**ACTIVITY:** Return the records below exactly, leaving nothing out.

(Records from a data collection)

--------------------

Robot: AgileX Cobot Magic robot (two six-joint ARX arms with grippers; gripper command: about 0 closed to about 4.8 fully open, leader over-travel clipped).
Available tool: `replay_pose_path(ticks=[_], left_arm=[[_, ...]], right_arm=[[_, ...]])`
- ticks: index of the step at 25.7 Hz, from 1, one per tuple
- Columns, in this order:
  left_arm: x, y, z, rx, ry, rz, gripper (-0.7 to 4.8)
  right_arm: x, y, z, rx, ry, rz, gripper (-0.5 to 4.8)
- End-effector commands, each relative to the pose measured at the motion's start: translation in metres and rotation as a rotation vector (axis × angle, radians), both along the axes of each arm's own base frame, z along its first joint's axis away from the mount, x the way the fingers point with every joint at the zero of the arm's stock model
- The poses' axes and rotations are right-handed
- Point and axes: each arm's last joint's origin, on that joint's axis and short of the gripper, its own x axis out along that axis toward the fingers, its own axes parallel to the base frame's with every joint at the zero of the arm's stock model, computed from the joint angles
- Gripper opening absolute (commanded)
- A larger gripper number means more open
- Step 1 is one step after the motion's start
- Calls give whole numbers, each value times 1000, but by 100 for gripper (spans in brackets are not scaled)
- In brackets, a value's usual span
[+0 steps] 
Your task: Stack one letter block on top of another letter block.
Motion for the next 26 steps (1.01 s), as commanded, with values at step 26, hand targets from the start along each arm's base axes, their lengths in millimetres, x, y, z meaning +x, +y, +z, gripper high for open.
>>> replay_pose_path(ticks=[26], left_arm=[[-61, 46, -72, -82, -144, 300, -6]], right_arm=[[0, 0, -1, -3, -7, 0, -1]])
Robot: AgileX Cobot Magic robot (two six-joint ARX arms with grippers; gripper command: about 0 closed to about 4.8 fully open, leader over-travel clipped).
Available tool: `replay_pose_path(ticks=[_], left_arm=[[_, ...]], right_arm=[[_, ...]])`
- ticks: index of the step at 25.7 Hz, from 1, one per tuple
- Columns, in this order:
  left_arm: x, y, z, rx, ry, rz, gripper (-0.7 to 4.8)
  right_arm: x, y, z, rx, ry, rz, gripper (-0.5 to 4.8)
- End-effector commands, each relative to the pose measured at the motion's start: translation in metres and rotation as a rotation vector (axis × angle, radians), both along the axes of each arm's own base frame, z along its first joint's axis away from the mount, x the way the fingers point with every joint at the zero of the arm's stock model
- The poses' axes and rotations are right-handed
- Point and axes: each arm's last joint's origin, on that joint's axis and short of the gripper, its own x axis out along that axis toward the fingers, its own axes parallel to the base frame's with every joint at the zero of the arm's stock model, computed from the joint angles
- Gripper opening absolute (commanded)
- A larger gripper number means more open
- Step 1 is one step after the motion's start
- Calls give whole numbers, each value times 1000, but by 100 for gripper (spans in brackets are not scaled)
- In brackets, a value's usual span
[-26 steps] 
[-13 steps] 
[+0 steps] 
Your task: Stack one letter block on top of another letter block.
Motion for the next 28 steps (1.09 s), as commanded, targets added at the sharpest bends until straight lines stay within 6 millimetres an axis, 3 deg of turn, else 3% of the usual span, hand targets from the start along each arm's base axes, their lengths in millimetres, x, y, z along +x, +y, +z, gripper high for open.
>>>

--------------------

**TASK SOLUTION:**
Robot: AgileX Cobot Magic robot (two six-joint ARX arms with grippers; gripper command: about 0 closed to about 4.8 fully open, leader over-travel clipped).
Available tool: `replay_pose_path(ticks=[_], left_arm=[[_, ...]], right_arm=[[_, ...]])`
- ticks: index of the step at 25.7 Hz, from 1, one per tuple
- Columns, in this order:
  left_arm: x, y, z, rx, ry, rz, gripper (-0.7 to 4.8)
  right_arm: x, y, z, rx, ry, rz, gripper (-0.5 to 4.8)
- End-effector commands, each relative to the pose measured at the motion's start: translation in metres and rotation as a rotation vector (axis × angle, radians), both along the axes of each arm's own base frame, z along its first joint's axis away from the mount, x the way the fingers point with every joint at the zero of the arm's stock model
- The poses' axes and rotations are right-handed
- Point and axes: each arm's last joint's origin, on that joint's axis and short of the gripper, its own x axis out along that axis toward the fingers, its own axes parallel to the base frame's with every joint at the zero of the arm's stock model, computed from the joint angles
- Gripper opening absolute (commanded)
- A larger gripper number means more open
- Step 1 is one step after the motion's start
- Calls give whole numbers, each value times 1000, but by 100 for gripper (spans in brackets are not scaled)
- In brackets, a value's usual span
[+0 steps] 
Your task: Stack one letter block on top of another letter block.
Motion for the next 26 steps (1.01 s), as commanded, with values at step 26, hand targets from the start along each arm's base axes, their lengths in millimetres, x, y, z meaning +x, +y, +z, gripper high for open.
>>> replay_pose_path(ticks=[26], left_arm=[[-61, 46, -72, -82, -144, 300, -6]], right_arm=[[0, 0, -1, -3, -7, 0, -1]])
Robot: AgileX Cobot Magic robot (two six-joint ARX arms with grippers; gripper command: about 0 closed to about 4.8 fully open, leader over-travel clipped).
Available tool: `replay_pose_path(ticks=[_], left_arm=[[_, ...]], right_arm=[[_, ...]])`
- ticks: index of the step at 25.7 Hz, from 1, one per tuple
- Columns, in this order:
  left_arm: x, y, z, rx, ry, rz, gripper (-0.7 to 4.8)
  right_arm: x, y, z, rx, ry, rz, gripper (-0.5 to 4.8)
- End-effector commands, each relative to the pose measured at the motion's start: translation in metres and rotation as a rotation vector (axis × angle, radians), both along the axes of each arm's own base frame, z along its first joint's axis away from the mount, x the way the fingers point with every joint at the zero of the arm's stock model
- The poses' axes and rotations are right-handed
- Point and axes: each arm's last joint's origin, on that joint's axis and short of the gripper, its own x axis out along that axis toward the fingers, its own axes parallel to the base frame's with every joint at the zero of the arm's stock model, computed from the joint angles
- Gripper opening absolute (commanded)
- A larger gripper number means more open
- Step 1 is one step after the motion's start
- Calls give whole numbers, each value times 1000, but by 100 for gripper (spans in brackets are not scaled)
- In brackets, a value's usual span
[-26 steps] 
[-13 steps] 
[+0 steps] 
Your task: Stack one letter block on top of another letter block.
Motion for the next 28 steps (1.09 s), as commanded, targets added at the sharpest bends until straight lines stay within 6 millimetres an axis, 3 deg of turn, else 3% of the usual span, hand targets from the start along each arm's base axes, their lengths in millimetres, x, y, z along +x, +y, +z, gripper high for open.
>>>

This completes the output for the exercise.